__TASK OBJECTIVE__. Wherever a line of the data contains "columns", copy that line.

__DATASET EXTRACT__.
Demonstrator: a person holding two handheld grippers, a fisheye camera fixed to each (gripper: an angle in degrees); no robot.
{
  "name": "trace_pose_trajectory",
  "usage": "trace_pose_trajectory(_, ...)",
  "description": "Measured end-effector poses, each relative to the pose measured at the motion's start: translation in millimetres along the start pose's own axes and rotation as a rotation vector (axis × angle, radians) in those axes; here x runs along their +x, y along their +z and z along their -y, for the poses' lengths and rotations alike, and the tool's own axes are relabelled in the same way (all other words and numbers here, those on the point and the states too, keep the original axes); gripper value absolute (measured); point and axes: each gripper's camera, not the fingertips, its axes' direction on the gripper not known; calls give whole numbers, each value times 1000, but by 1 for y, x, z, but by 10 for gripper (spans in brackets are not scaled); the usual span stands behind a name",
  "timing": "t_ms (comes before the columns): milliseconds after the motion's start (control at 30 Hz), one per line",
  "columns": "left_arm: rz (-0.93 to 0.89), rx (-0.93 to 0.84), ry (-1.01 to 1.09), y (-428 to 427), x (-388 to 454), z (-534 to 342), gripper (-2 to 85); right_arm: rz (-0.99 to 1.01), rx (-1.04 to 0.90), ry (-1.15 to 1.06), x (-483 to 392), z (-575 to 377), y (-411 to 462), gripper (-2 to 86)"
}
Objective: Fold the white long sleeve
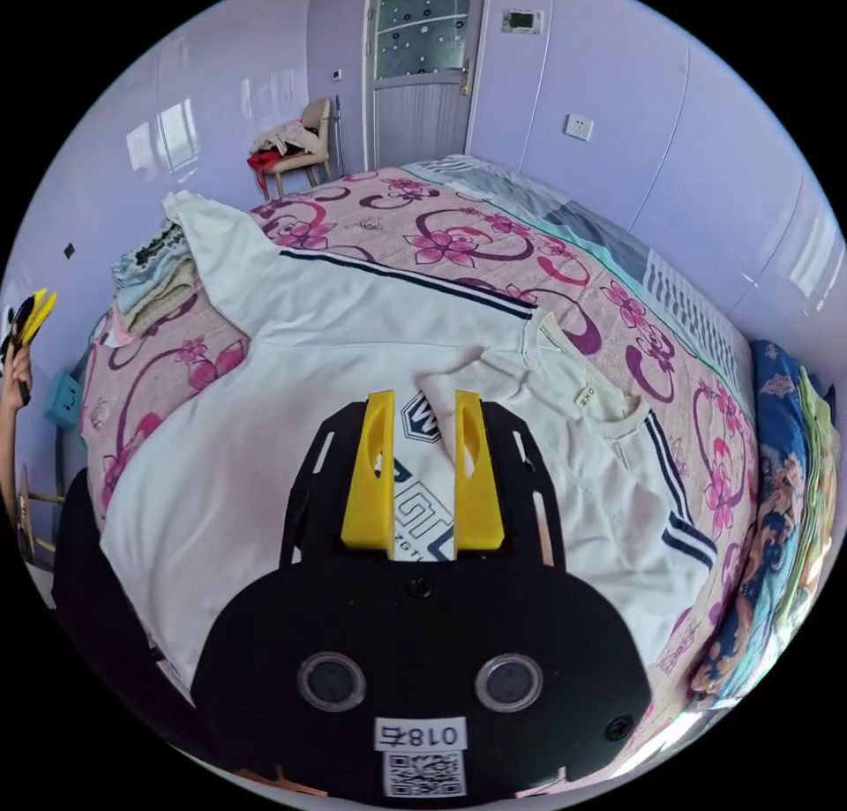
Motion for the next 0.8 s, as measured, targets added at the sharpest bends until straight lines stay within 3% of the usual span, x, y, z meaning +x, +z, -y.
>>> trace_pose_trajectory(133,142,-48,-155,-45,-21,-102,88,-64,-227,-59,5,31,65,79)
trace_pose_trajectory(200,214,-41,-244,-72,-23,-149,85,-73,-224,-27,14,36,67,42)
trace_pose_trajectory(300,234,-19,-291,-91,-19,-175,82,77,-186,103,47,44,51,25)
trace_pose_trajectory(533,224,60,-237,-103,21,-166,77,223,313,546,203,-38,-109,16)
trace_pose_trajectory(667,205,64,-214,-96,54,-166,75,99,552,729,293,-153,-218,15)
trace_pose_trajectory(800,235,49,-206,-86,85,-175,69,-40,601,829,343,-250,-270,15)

__YOUR SOLUTION__.
  "timing": "t_ms (comes before the columns): milliseconds after the motion's start (control at 30 Hz), one per line",
  "columns": "left_arm: rz (-0.93 to 0.89), rx (-0.93 to 0.84), ry (-1.01 to 1.09), y (-428 to 427), x (-388 to 454), z (-534 to 342), gripper (-2 to 85); right_arm: rz (-0.99 to 1.01), rx (-1.04 to 0.90), ry (-1.15 to 1.06), x (-483 to 392), z (-575 to 377), y (-411 to 462), gripper (-2 to 86)"

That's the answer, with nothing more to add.